I have enjoyed the peace and quiet of Highlandtown for many years. Only get there 1-2 times per year and usually when the other lakes are overun with boats. Very sorry to see they are allowing gas motors. I am not against gas motors, I own two, but....


----------



## cumminsmoke (Aug 13, 2013)

I am happy that they made it a 10hp lake. The quiet of the trolling motor is nice until you get caught in the breeze and you are stuck in a corner or a battery dies. I went online to DNR and weighed in on the issues that went up this year and voted to make this lake 10hp. When I was out there last year DNR was cruising around for several weeks on the lake with a 20hp, I could hear it but it wasn't annoying. I think Guilford is about the same size lake and has 10hp, its quiet there. The vehicle noise at Guilford is more annoying than the boats. Being I only live a few miles from Highlandtown I fish it a ton in the summer, me and my daughter always get a mess of cats for the skillet in the summer evenings.


----------



## Bad Bub (Jan 17, 2006)

Guilford is about 3 times the size of highlandtown.... the 10 HP limit will destroy that lake. They would have been better off making it an unlimited/ idle only restriction. It's gonna be a shame to see people limping their boats back to the ramp after they run over all those "reefs" the state has planted over the last 20 years...

Sent from my DROID RAZR using Ohub Campfire mobile app


----------



## cumminsmoke (Aug 13, 2013)

well I guess it is bigger, @ 396 acres VS 187 acres, not quite 3 times though. It would have been nice if it would have been idle only but everyone had a chance to vote on ODNR's site, I must not have been the only one. It didn't have a "idle only" area but did have a comments section, i did mention that I would like it to be a 10hp limit but would ask that they weigh in the kayak folks as many of them like to run that lake because of its quiet nature. I would imagine if enough folks emailed DNR that they may restrict it to idle only, that would be better than my trolling motor at least.


----------



## Bad Bub (Jan 17, 2006)

cumminsmoke said:


> well I guess it is bigger, @ 396 acres VS 187 acres, not quite 3 times though. It would have been nice if it would have been idle only but everyone had a chance to vote on ODNR's site, I must not have been the only one. It didn't have a "idle only" area but did have a comments section, i did mention that I would like it to be a 10hp limit but would ask that they weigh in the kayak folks as many of them like to run that lake because of its quiet nature. I would imagine if enough folks emailed DNR that they may restrict it to idle only, that would be better than my trolling motor at least.

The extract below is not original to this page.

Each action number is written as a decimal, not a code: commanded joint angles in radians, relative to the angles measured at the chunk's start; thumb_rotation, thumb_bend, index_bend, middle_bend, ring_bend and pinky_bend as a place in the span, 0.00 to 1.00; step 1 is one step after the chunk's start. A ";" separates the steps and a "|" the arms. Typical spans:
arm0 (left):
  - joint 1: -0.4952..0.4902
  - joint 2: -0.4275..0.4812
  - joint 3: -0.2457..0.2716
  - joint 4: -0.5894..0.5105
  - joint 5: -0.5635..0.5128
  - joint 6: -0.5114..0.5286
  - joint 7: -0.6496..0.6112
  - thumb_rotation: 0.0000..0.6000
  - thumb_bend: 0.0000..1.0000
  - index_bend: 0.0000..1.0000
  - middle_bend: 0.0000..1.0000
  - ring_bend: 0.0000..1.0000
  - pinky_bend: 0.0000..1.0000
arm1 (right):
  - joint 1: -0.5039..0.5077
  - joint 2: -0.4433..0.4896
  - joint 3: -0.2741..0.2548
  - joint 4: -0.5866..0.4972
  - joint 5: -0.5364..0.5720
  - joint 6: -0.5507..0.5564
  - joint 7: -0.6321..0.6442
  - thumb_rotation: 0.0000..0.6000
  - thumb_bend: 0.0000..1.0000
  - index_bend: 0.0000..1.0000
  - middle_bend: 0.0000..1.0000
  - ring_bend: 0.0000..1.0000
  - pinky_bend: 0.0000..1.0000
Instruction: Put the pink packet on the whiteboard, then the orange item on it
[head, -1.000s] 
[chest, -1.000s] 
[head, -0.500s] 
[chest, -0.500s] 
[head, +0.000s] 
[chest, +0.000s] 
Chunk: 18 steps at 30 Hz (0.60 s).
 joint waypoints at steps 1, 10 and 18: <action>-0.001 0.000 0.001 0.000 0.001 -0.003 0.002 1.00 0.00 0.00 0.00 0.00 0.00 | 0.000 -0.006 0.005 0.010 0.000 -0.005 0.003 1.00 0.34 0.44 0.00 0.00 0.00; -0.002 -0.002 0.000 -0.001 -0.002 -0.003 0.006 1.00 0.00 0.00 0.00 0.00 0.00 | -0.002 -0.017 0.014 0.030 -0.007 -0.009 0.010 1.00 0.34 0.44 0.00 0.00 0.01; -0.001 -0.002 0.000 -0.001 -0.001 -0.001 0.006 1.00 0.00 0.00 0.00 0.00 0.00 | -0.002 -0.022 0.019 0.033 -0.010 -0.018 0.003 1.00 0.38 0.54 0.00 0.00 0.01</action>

The ODNR has been put through the wringer over the issue of HP restrictions VS idle only restrictions, yet for whatever reason, they feel it's not a viable solution to have "unlimited HP- idle only" restrictions on all of the states smaller bodies of water that already permit the use of HP restricted engines. (Yes, the are trialling on a couple bodies of water, but not enough)
With exception to the "dead battery/safety factor", I would like to see all electric lakes stay electric. HP restrictions are outdated. The don't have HP restrictions on a highway or residential street. They use speed limits. And you don't need a speedometer to know if you're traveling above idle speed.

Sent from my DROID RAZR using Ohub Campfire mobile app


----------



## Bad Bub (Jan 17, 2006)

And the reason I say it will destroy that lake is not due to it bringing in more people, but because of the lakes terrain and bottom composition. Those big, flat, mud banks getting slammed by the wakes that an underpowered boat throws, will turn highlandtown into a complete mud hole. There's no shoreline vegetation to act as a buffer, and most of the bottom is soft, silty mud. It will be chocolate milk by July....

Sent from my DROID RAZR using Ohub Campfire mobile app


----------